*TASK INSTRUCTIONS*:
Can you pull out each line of the data below that includes the word "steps"?

· · ·

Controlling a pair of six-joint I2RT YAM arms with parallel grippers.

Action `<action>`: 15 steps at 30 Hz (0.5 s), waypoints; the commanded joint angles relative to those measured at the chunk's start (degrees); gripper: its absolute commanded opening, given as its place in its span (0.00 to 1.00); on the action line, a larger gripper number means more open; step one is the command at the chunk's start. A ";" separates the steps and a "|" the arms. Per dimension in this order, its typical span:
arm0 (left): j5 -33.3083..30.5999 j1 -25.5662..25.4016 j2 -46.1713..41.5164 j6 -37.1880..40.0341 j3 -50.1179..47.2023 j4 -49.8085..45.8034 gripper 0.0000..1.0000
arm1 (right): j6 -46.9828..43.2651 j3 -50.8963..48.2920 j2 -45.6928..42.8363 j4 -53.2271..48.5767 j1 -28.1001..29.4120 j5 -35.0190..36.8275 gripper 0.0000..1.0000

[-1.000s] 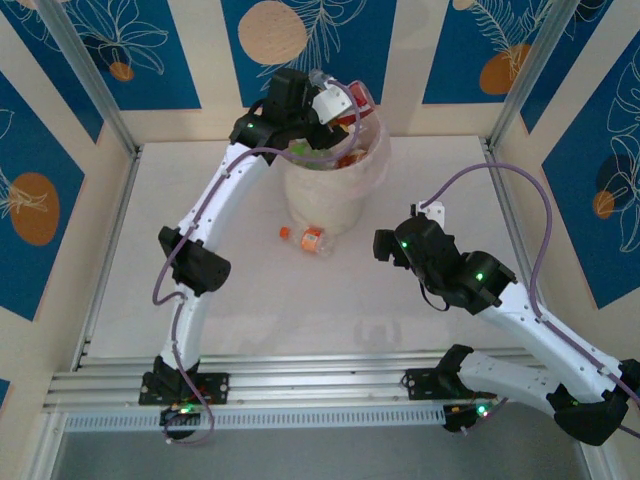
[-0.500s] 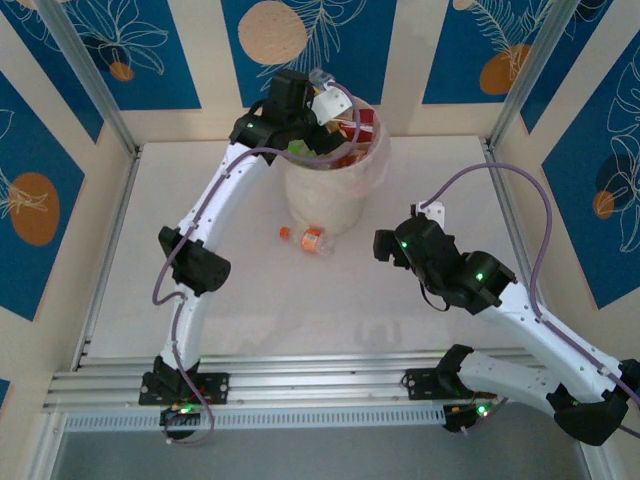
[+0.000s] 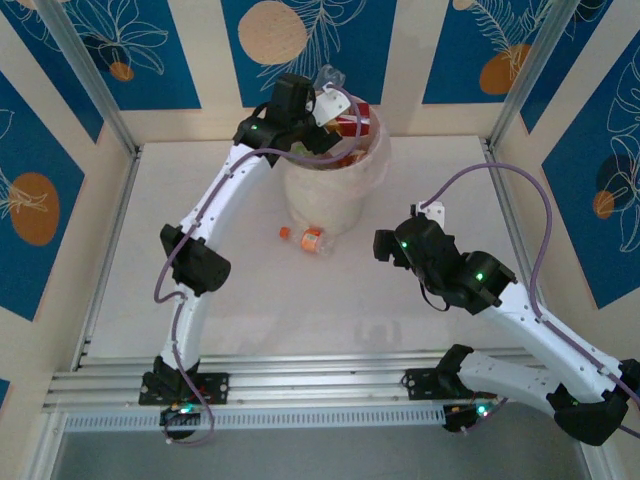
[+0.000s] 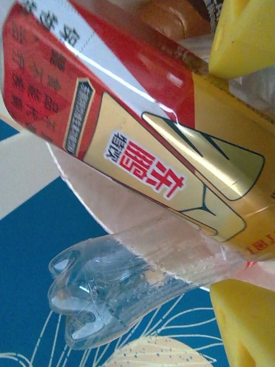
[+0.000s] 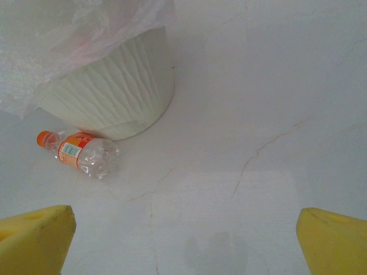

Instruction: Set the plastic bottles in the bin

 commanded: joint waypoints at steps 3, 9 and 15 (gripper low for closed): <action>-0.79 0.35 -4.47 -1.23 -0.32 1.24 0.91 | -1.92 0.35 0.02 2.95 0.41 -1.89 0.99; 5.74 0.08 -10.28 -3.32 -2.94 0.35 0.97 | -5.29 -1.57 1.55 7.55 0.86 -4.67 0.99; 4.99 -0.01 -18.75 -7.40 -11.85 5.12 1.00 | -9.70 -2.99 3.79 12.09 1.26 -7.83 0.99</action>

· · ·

*RESULT OF THIS TASK*:
Action `<action>`: 15 steps at 30 Hz (0.5 s), waypoints; the commanded joint angles relative to those measured at the chunk's start (degrees); gripper: its absolute commanded opening, given as its place in its span (0.00 to 1.00); on the action line, a larger gripper number means more open; step one is the command at the chunk's start. A ";" separates the steps and a "|" the arms. Per dimension in this order, its typical span:
 commanded: joint waypoints at steps 3, 9 and 15 (gripper low for closed): <action>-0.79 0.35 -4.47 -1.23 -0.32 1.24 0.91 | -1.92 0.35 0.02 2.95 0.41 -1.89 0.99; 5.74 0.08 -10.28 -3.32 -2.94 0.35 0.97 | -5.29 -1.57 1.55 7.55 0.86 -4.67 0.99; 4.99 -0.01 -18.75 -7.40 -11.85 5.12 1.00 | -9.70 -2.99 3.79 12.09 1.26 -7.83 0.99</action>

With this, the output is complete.